Database Topic
NoSQL Basics
Master NoSQL database fundamentals and when to choose them over relational databases. Essential for modern system design interviews.
NoSQL Basics
Why This Matters
Think of NoSQL databases like different types of storage systems. Relational databases are like filing cabinets—organized, structured, but rigid. NoSQL databases are like different storage solutions: document stores are like folders (flexible structure), key-value stores are like labeled boxes (simple lookups), columnar databases are like spreadsheets (optimized for analytics). Each is designed for different use cases.
This matters because relational databases aren't always the right tool. For simple key-value lookups, a key-value store is faster. For flexible schemas, document stores are better. For analytics, columnar databases are optimized. Understanding NoSQL helps you choose the right database for your use case.

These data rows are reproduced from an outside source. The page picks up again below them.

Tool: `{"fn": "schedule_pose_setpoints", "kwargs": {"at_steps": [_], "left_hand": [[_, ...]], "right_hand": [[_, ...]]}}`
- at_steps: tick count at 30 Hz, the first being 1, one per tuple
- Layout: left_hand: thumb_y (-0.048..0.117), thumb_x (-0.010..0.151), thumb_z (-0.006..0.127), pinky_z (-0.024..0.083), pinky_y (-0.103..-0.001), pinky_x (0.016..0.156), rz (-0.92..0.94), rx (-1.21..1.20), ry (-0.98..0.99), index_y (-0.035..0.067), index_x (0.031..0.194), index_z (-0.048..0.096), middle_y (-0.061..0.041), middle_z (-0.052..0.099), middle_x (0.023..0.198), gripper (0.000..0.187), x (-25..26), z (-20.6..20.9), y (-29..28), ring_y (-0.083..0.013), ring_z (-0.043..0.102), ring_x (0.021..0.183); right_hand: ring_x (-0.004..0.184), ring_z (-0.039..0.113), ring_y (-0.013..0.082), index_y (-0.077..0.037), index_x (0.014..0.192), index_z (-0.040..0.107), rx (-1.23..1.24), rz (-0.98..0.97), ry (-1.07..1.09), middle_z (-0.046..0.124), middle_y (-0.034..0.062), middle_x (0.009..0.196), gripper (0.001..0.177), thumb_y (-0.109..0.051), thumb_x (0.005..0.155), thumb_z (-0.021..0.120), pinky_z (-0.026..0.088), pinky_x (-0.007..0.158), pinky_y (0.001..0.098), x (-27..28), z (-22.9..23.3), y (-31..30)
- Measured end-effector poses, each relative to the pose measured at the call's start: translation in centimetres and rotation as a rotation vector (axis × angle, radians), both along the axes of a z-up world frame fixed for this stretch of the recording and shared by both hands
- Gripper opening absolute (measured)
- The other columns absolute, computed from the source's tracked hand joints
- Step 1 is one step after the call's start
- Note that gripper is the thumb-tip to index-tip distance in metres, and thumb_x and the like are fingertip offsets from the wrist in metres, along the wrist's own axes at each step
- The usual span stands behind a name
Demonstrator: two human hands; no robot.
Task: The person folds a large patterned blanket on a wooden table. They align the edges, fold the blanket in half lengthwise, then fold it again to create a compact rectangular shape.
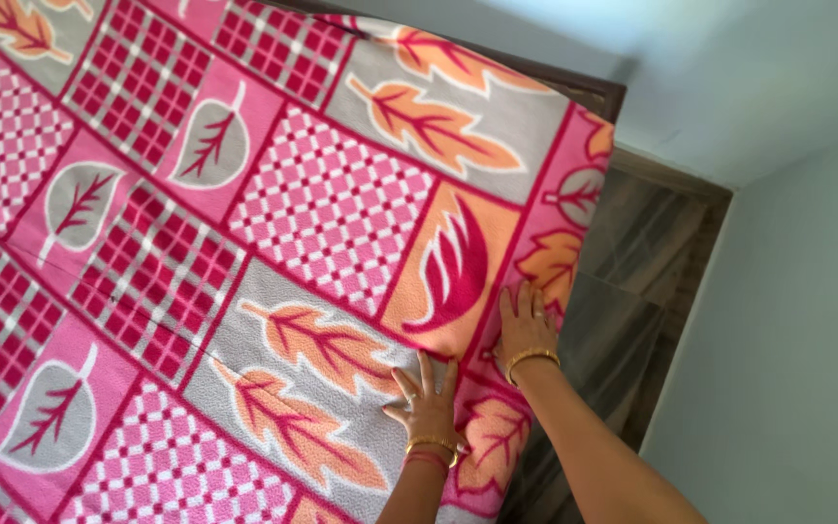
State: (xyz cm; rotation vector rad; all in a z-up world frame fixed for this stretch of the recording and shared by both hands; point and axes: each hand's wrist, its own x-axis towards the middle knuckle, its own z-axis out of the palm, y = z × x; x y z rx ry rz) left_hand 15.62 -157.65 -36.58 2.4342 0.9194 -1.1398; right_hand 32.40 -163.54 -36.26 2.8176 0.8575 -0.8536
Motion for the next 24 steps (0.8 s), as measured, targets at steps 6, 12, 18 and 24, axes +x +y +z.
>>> {"fn": "schedule_pose_setpoints", "kwargs": {"at_steps": [6,12,18,24], "left_hand": [[0.058,0.056,0.096,0.025,-0.086,0.105,0.040,-0.080,0.008,0.044,0.163,-0.008,-0.013,-0.026,0.169,0.149,-0.1,-0.1,0.3,-0.0568,-0.014,0.150],[0.048,0.062,0.098,0.024,-0.087,0.103,0.034,-0.107,0.015,0.043,0.165,-0.004,-0.014,-0.025,0.169,0.145,0.2,-0.5,0.5,-0.0577,-0.014,0.150],[0.051,0.072,0.092,0.028,-0.078,0.112,0.130,-0.226,0.069,0.040,0.164,0.012,-0.013,-0.013,0.171,0.122,1.2,2.0,2.0,-0.0538,-0.003,0.154],[0.043,0.085,0.076,0.052,-0.041,0.103,0.587,-0.164,-0.541,0.018,0.123,0.065,-0.006,0.067,0.127,0.047,4.7,2.4,8.6,-0.0262,0.063,0.121]], "right_hand": [[0.154,0.014,0.0376,-0.018,0.161,0.019,-0.056,0.054,-0.030,0.011,0.0158,0.168,0.112,-0.039,0.076,0.088,0.033,0.118,0.0528,0.1,-0.5,0.3],[0.153,0.019,0.0375,-0.017,0.160,0.019,-0.092,0.128,-0.062,0.014,0.0170,0.167,0.113,-0.044,0.075,0.088,0.037,0.117,0.0497,0.8,0.4,0.6],[0.141,0.036,0.0372,-0.016,0.149,0.037,-0.147,0.136,0.173,0.034,0.0164,0.152,0.089,-0.051,0.080,0.080,0.044,0.110,0.0459,4.2,1.0,0.7],[0.100,0.071,0.0369,-0.013,0.110,0.074,0.324,-0.027,0.204,0.074,0.0157,0.109,0.049,-0.054,0.089,0.059,0.057,0.089,0.0462,15.5,0.1,2.5]]}}
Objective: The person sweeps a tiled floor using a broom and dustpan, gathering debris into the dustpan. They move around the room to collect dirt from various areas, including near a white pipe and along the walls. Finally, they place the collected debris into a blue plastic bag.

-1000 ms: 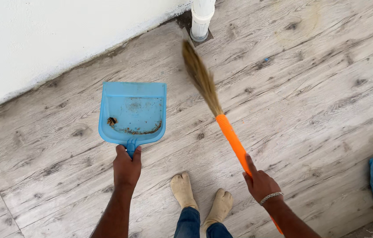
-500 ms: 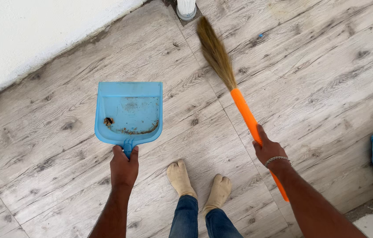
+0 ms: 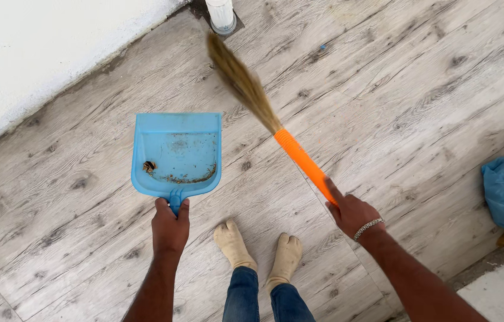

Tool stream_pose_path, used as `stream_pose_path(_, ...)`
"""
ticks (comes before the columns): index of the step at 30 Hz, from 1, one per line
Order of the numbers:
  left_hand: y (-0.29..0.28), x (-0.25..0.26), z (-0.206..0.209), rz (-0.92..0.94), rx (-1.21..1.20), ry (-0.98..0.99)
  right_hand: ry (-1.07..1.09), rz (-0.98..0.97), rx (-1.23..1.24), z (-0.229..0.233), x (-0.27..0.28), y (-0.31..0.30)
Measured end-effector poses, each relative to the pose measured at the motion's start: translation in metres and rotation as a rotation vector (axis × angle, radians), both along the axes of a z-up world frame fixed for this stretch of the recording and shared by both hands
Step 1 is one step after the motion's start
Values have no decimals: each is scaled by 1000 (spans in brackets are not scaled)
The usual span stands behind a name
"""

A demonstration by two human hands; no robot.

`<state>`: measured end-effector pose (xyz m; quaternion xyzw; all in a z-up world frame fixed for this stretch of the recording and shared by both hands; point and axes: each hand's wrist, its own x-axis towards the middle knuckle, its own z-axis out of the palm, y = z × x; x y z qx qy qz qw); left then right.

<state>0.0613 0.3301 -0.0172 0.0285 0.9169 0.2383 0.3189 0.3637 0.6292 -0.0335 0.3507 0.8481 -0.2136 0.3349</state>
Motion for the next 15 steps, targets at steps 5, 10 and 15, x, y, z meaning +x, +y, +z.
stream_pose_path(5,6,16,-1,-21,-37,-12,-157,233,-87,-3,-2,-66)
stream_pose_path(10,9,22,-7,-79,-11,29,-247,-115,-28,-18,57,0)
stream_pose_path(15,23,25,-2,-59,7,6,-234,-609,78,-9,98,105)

In interviews, when someone asks "How would you design a database for X?", they're testing whether you understand NoSQL vs SQL trade-offs. Do you know when to use document stores? Do you understand CAP theorem? Most engineers don't. They just use relational databases for everything and wonder why it's slow or hard to scale.
What Engineers Usually Get Wrong
Most engineers think "NoSQL means no SQL queries." But NoSQL means "Not Only SQL"—it's about different data models, not about avoiding SQL. Some NoSQL databases support SQL-like queries. The key difference is the data model (document, key-value, columnar, graph) and trade-offs (consistency, availability, partitioning).
Engineers also don't understand CAP theorem. You can't have consistency, availability, and partition tolerance all at once. You must choose two. Relational databases choose consistency and availability (sacrifice partition tolerance). Many NoSQL databases choose availability and partition tolerance (sacrifice consistency, use eventual consistency). Understanding this helps you choose the right database.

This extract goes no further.